Monday, January 11, 2010

Mid Season Rapidplay

It’s slightly later than planned but today we have the final report on the S&BCC mid-season Rapidplay which took place on Tuesday and Thursday last week.

Congratulations go to Alan Hayward who scored three wins out of three on the second day to finish a point clear of the field on 5.5/6. If you play all your nearest rivals and you give up just a solitary draw there’s little doubt that you’re a deserving winner. Last summer Alan was leading the club championship going into the fifth round but then came up against the John Bennet Gambit and his challenge rather faded away. I’m sure his victory last week will more than make up for that disappointment.

The final scores were ...

5.5 – Alan H
4.5 – Martin S, Andrew P
4.0 – Jan K
3.5 – Morgan D
3.0 - Jonathan B, Gary S, Ash K
2.5 – Robert B, Dave H
2.0 – Angus F (3 games), Barry B, David S, Stan R
1.0 – Dean L-M (3 games)
0.0 – Marc P

Aside from Alan’s win we should give an honourable mention to Jan’s third place finish. I’m pretty sure it’s the best ever performance of one of the library players at one of our rapidplay events. As for the leader at the half-way stage ... well let's just say your humble scribe failed to trouble the scorers in the remainder of the tournament.

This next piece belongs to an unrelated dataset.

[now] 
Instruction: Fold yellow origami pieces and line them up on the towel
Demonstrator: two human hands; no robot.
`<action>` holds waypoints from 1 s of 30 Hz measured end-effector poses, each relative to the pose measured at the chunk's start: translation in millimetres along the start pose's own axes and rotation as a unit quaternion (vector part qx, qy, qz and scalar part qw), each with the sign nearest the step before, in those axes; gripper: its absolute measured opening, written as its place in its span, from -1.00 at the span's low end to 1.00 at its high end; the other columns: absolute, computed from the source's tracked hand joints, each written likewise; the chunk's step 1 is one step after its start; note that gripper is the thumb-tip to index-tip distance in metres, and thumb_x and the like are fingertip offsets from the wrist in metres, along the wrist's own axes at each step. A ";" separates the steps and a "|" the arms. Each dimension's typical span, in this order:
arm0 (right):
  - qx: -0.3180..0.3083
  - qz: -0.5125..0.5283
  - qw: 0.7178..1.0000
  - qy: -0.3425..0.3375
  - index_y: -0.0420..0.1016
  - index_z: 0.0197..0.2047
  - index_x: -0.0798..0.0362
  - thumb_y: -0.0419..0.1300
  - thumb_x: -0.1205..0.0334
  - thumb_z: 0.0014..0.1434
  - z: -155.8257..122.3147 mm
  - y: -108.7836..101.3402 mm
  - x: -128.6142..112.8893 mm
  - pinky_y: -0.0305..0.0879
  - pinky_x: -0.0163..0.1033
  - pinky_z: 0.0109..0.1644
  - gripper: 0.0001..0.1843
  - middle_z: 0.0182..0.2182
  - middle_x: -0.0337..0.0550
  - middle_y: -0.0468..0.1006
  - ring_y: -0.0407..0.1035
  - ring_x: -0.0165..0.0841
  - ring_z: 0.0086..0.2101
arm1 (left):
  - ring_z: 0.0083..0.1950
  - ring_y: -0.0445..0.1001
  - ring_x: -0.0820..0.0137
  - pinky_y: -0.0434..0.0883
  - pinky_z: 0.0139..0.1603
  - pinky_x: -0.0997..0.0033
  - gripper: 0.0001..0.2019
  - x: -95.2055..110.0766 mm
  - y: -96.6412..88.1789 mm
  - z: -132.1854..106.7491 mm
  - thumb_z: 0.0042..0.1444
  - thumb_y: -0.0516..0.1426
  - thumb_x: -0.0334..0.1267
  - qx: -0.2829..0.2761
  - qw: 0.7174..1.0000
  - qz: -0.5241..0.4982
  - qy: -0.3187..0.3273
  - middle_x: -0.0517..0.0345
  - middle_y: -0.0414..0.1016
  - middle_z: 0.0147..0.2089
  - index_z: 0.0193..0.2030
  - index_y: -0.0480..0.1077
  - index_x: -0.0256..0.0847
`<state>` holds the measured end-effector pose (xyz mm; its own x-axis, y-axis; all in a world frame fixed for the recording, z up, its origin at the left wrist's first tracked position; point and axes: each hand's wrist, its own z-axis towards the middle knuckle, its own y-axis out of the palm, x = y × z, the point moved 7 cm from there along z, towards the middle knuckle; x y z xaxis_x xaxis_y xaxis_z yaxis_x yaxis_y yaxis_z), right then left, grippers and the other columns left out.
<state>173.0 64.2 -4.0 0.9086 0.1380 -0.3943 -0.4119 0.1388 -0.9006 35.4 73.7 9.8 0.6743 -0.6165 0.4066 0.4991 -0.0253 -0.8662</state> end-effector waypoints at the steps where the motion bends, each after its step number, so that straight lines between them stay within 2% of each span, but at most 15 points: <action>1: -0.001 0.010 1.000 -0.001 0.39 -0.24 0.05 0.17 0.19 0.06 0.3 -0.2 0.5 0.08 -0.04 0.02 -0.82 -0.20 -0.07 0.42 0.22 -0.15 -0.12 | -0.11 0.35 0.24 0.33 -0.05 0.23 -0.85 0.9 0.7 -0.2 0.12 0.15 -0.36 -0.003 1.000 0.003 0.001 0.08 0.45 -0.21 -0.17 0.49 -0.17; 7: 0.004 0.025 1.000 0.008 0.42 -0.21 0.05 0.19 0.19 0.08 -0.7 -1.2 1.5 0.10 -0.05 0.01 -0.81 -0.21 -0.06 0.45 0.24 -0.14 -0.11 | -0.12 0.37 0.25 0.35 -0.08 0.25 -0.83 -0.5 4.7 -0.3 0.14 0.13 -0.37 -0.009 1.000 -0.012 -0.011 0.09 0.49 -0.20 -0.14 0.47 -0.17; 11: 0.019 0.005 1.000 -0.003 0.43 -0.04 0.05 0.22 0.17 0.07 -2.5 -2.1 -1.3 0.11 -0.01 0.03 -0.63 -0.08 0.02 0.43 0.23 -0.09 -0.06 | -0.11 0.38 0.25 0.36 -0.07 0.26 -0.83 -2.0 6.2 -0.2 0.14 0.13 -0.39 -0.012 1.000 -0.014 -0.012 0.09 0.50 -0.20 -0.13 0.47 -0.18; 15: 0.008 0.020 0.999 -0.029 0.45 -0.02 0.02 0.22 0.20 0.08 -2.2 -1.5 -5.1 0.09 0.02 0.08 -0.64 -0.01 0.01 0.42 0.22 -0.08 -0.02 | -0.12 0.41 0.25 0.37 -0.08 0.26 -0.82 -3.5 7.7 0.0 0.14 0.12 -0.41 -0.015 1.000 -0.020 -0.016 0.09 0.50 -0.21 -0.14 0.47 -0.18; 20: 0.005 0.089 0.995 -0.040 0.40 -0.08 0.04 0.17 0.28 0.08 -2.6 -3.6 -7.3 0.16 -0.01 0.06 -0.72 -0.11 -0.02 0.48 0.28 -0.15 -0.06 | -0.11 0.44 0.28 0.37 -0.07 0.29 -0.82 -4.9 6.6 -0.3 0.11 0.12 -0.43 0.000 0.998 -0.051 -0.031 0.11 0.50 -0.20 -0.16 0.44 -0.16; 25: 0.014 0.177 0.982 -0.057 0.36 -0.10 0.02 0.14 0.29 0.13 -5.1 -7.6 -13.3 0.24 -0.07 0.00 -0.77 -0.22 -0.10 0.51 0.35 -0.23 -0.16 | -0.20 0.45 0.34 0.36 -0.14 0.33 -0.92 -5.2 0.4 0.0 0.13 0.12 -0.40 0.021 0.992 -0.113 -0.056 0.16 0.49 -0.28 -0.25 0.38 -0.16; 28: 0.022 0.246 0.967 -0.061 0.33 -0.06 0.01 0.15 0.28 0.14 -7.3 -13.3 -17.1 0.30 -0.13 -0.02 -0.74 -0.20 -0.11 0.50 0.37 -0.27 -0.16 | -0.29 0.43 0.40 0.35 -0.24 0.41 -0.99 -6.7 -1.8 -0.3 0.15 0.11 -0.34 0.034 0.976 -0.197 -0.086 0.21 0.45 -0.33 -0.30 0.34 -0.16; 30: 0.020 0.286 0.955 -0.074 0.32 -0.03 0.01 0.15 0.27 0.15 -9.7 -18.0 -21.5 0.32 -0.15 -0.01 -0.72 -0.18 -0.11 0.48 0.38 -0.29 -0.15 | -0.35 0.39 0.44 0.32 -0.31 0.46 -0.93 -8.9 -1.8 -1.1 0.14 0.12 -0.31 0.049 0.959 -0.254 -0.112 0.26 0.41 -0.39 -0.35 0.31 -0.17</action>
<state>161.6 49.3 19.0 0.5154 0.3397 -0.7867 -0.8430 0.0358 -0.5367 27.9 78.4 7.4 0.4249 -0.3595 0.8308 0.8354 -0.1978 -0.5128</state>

One of the things I had trouble with, both in our event and at the Richmond Rapidplay on Sunday, was striking the right balance between the need to think and the need to move. Take the following position from my round 4 S&BCCMSR game against Andrew Ponting ...

Black to play

This is a fairly standard position from one of my pet lines in the French. The only difference is that the light-squared bishops have already left the board which should in principle favour Black. Anyhoo, Andrew has just played 12. Bd2 leaving me with the choice of trying to snatch the c-pawn or castling.

Taking on c2 is often suicidal in this line but I felt it should be possible here although I also thought it would be risky. A few minutes of reflection didn't change this assessment in the slightest so I decided to go 12. ... O-O as the safer option. I should probably have just done that straightaway, either that snap off the pawn and trust my intuition that I'd be able to find some moves for Black regardless of how White would respond. Either way I would have been able to move more or less instantly. I certainly would have been glad to have the extra time on my clock later on.


From the diagram above, one possible line of play was 12 ... Qxc2, 13 Rc1 Qe4+, 14 Ne2 O-O.

White to play

Now 15 f3 doesn't trap the queen (as I'd thought it would at the time) but how about 15 Rc7? In fact although it looks pretty dangerous the tactics seem to work out and Black's fine.

How does Black respond to the rook invasion?

So not the greatest second half of a tournament for me but that's the nature of quickplay events I suppose. There will always be plenty of ups and downs in this form of chess and it certainly could have been worse for me.

Take this game, one of the very last to finish in the whole tournament. With both flags hanging it seemed that either side could lose on time at any moment.

Black to play

If "!" means good move and "?" means bad move, what's the symbol for "oh dear"?


Anonymous said...

I think Gordon Brown helped with
todays Blog.
Did Adam or Alan win your


Jonathan B said...

Thanks for pointing that out Gerald - now corrected. Apologies to Arthur Hayward for the typo.

Anonymous said...

Jonathan, in your game against Andrew I'm wondering if you're a bit too eager to castle kingside. As a White player in this sort of position I've previously been concerned by ... Qxc2 followed by Q over to the kingside, possibly offering a queen swap. So, in your puzzle, I'm wondering about 14... Qg4. Just a thought with no time for analysis.


Jonathan B said...

Looks like an interesting idea Angus.

an ordinary chessplayer said...

In the second diagram I don't think black is in any danger of losing on time.

Since he has a checkmate on the move, I suppose he must have moved his king for a different sort of mate.

Jonathan B said...

Kc3 does indeed lead to a different sort of mate O-CP.

A tragedy for the chap ... but I'm sure we've all done it. I know I have.

an ordinary chessplayer said...

After the suggested 15 Rc7 in the first diagram, 15...Rac8 comes instantly to mind. (Was waiting to see what others might say.) Then if 16 Rxd7 Qb1+ 17 Bc1 Rxc1+ 18 Nxc1 Qxc1+ 19 Ke2 Qc2+ 20 Ke1 black is indeed fine after 20...Qc1+, but more interesting is 20...f4!? 21 Qb3 Qe4+ 22 Kf1 f3 with attacking chances.

Anonymous said...

In the second diagram, I was playing black. I felt under such time pressure that I forgot about my bishop. I played Kc3, stalemate.
I've heard that you learn more from the games you don't win, I do hope that's true...
Robert B

Jonathan B said...

I think there's a lot of truth in that Robbie. Stalemating your opponent in such positions is kind of a rite of passage I think ... not pleasant but you'll remember it next time I'm sure.


ejh said...

I've heard that you learn more from the games you don't win, I do hope that's true...

Indeed it is. And what's more, you never stop learning.

Improving, no, but you never stop learning.